Im gesamten Großraum leben rund 1 Mio. Menschen. Genau genommen gibt es
in Griechenland außer Athen und Thessaloniki keine weiteren nennenswert
großen Städte. Somit kann man zu Recht sagen kann, Thessaloniki ist das
wirtschaftliche Zentrum in Nordgriechenland, Athen das in
Zentralgriechenland. Besonders bedeutsam für Thessaloniki ist die
strategisch günstige Lage, die
bereits in der Antike eine große Rolle spielte. Heute ist Thessaloniki
ein wichtiger Verkehrsknotenpunkt für die Luftfahrt, den Straßen- und
den Schienenverkehr. Aus touristischer Sicht ist Thessaloniki sowohl für
die Durchreise auf eine der nördlichen Ägäisinseln, als auch auf die
beliebte Halbinsel Chalkidiki von Bedeutung.
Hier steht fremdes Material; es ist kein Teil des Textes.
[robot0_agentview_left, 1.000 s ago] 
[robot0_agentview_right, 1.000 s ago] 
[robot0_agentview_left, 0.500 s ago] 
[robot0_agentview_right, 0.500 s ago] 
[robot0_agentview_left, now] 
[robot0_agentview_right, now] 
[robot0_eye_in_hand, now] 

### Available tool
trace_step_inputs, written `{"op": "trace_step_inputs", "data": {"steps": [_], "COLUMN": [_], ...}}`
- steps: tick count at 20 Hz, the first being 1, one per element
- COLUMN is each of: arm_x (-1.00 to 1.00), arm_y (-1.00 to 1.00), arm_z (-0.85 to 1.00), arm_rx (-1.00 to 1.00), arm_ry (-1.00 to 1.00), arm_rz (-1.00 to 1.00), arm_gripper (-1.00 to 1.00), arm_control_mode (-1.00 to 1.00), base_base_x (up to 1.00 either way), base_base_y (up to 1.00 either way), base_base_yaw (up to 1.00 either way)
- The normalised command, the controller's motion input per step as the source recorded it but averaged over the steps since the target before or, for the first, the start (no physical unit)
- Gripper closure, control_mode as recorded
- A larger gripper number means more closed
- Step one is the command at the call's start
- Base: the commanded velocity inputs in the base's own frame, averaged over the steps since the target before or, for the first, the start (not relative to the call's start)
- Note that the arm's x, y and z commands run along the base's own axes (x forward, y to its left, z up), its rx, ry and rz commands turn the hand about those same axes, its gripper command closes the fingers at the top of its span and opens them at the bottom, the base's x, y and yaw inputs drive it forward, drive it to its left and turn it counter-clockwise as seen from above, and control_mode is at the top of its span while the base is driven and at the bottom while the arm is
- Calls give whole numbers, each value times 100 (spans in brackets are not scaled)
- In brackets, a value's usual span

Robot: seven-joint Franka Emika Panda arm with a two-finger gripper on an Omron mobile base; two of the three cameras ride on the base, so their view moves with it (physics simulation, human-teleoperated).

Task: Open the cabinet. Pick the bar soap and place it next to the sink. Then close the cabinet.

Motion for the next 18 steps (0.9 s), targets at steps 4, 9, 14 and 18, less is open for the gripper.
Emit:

Natürlich hat die Stadt
aufgrund ihrer jahrtausende alten Geschichte auch selber einiges an
Sehenswürdigkeiten zu bieten.
Das Wahrzeichen der Stadt ist der Weiße Turm, der aus der venezianischen
oder der frühen osmanischen Zeit stammt und wahrscheinlich von
venezianischen Baumeistern errichtet wurde; durch die Jahrhunderte
diente er den wechselnden Herren als Waffenlager, Gefängnis für zum Tode
Verurteilte und unter deutscher Besatzung im Zweiten Weltkrieg als
Nahrungsmittellager (vornehmlich für die Wehrmacht). In Zeiten der
griechischen Souveränität zuvor und danach war er zeitweise Stützpunkt
der Luftabwehr, universitäre Wetterstation und, bis 1983, Marineschule.
Inzwischen wird er als Museum genutzt.